What you should do
Pull every line with the word "Respond" out of the entries below.

- - -

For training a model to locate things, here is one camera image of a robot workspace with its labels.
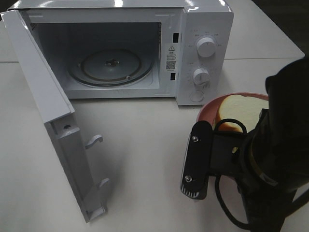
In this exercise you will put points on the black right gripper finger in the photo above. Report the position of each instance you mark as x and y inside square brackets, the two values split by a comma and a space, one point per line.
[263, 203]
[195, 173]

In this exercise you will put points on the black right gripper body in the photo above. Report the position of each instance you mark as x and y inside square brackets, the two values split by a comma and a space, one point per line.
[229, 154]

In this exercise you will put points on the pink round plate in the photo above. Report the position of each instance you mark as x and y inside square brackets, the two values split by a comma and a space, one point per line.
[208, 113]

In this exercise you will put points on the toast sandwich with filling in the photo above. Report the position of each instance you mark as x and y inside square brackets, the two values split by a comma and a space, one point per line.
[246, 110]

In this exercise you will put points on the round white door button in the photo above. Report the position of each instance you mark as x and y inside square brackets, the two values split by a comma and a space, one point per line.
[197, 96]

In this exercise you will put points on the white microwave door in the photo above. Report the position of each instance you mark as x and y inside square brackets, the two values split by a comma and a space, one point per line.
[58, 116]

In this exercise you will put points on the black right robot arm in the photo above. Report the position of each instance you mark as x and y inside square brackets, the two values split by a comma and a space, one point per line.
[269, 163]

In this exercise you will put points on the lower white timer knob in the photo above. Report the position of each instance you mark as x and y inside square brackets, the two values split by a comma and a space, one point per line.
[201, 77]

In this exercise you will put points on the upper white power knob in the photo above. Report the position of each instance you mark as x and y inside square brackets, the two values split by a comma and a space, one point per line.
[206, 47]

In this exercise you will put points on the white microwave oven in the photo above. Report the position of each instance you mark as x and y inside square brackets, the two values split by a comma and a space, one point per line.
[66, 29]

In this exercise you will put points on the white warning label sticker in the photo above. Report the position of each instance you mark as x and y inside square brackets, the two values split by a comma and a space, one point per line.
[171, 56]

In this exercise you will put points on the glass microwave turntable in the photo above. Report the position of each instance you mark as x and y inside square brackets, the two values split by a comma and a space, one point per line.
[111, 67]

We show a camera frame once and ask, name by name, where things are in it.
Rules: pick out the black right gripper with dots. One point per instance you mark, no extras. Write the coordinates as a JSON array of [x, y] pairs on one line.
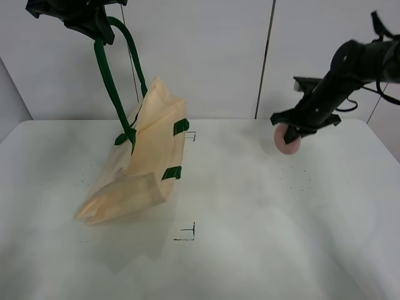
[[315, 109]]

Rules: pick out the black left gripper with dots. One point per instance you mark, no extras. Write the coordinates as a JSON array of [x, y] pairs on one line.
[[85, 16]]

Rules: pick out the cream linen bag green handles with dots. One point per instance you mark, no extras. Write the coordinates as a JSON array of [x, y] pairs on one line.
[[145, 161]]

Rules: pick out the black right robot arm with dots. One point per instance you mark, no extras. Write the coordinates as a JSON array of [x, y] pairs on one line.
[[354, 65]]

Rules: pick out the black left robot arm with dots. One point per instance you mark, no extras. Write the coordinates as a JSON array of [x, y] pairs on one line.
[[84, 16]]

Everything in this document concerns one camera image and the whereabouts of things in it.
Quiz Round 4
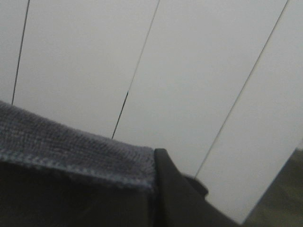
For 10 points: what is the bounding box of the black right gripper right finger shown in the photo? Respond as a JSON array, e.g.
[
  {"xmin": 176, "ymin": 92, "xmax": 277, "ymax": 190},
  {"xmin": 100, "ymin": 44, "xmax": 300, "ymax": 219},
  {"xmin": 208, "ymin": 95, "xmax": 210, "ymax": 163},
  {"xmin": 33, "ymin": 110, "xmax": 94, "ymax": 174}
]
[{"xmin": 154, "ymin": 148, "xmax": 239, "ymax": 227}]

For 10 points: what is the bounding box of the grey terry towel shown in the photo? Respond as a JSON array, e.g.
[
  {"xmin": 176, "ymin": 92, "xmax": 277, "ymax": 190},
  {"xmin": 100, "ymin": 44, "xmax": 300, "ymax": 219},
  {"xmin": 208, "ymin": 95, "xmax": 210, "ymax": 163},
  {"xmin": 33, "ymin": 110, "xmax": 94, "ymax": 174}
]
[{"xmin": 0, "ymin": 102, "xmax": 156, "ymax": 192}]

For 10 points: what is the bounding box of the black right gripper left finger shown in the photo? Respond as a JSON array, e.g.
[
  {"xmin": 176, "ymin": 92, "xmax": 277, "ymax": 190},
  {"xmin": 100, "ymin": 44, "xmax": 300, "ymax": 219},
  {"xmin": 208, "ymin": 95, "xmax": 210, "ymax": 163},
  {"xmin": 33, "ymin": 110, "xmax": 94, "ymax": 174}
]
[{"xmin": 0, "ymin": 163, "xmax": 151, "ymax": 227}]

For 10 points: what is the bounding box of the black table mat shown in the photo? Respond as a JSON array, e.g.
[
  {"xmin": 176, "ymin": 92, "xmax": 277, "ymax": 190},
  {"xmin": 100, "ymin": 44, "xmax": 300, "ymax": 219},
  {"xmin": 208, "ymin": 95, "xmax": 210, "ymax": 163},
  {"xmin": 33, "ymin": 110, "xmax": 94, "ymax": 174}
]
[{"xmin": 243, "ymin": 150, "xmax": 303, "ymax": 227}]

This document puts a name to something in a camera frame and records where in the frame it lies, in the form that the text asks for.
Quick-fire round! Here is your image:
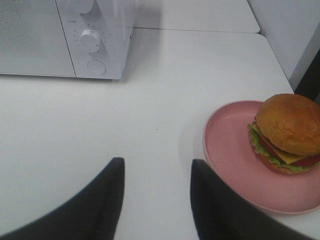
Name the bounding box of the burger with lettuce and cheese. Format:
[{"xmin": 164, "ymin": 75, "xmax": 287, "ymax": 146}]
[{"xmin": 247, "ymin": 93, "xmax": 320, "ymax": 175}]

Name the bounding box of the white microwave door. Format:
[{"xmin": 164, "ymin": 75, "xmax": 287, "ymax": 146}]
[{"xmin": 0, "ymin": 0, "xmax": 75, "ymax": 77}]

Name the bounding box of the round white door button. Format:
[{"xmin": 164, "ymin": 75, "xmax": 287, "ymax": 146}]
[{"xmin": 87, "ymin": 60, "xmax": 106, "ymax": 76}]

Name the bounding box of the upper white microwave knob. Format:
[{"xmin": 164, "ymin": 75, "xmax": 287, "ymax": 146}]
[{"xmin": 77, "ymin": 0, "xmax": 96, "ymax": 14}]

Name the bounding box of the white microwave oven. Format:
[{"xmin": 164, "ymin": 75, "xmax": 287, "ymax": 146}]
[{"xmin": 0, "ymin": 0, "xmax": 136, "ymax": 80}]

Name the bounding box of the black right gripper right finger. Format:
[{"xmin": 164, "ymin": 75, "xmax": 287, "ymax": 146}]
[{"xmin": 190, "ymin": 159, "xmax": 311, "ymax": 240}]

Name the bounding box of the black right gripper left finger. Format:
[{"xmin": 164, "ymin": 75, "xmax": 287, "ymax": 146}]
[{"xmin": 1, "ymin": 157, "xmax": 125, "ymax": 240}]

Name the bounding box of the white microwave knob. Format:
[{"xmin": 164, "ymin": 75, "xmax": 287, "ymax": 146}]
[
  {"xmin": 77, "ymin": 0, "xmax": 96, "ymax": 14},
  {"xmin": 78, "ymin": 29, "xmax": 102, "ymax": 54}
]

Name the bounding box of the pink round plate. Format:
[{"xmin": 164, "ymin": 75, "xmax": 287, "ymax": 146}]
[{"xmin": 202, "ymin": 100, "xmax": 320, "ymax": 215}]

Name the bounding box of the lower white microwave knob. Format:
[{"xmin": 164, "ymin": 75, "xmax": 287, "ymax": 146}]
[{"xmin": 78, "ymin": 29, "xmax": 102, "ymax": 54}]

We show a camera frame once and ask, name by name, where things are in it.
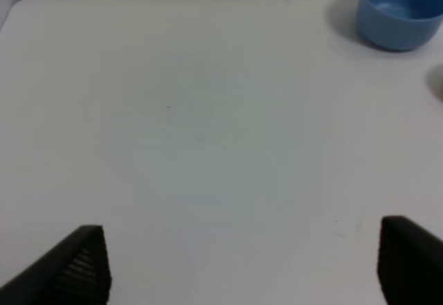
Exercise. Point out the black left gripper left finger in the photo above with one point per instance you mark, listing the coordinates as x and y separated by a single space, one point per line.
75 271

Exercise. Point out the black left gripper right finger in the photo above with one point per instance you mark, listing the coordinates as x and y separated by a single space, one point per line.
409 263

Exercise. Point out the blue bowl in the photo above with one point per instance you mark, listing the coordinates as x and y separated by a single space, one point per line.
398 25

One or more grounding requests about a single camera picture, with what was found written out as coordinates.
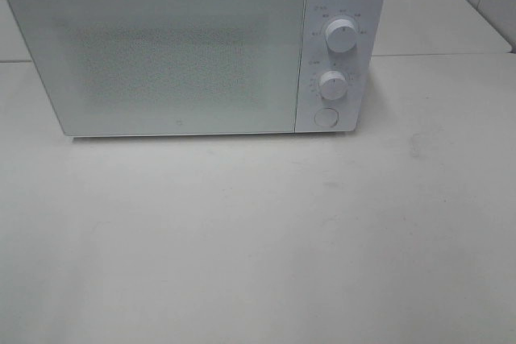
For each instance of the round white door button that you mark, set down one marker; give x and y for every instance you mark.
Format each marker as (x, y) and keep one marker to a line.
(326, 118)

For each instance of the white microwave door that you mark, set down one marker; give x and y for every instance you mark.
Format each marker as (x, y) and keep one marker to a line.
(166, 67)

- - -

Solution to the exercise
For 10 points: what is the bounding box of the black right gripper right finger shown in the photo? Respond as a JSON array, e.g.
For 10 points: what is the bounding box of the grey terry towel shown in the photo? Respond as a JSON array, e.g.
For 10 points: what is the bounding box of the black right gripper left finger shown in the photo? Respond as a JSON array, e.g.
For 10 points: what is the bounding box of the black table mat shown in the photo? Respond as a JSON array, e.g.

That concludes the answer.